DATA SECTION START

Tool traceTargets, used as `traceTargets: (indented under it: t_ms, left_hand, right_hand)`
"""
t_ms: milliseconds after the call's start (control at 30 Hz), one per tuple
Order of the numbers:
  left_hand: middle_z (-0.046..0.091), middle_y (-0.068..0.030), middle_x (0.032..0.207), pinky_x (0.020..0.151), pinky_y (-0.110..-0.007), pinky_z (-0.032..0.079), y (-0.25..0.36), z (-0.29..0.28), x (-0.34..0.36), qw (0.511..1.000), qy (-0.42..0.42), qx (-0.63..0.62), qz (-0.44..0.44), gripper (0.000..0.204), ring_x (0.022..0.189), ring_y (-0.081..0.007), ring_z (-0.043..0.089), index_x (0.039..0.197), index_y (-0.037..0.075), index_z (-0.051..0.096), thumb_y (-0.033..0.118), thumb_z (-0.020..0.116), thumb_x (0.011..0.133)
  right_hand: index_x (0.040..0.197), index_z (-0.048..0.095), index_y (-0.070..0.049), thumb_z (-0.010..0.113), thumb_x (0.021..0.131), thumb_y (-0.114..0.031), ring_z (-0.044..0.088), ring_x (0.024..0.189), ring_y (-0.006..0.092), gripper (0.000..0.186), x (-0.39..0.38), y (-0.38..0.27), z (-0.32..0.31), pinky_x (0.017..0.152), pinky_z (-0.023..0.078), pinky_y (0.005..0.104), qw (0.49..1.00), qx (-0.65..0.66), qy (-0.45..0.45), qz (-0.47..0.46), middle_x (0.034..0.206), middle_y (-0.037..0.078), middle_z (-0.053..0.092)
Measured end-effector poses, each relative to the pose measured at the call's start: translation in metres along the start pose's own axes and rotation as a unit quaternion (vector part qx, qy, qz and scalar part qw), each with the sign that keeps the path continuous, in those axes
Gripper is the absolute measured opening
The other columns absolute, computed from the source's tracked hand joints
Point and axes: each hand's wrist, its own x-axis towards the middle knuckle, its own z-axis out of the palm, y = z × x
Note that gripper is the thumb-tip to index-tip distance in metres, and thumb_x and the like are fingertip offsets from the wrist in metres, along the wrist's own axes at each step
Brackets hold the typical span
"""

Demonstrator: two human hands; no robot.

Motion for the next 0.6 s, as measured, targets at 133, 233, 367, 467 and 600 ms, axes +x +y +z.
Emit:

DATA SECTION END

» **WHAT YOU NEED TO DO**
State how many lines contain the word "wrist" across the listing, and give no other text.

» **RESPONSE TO THE EXERCISE**
2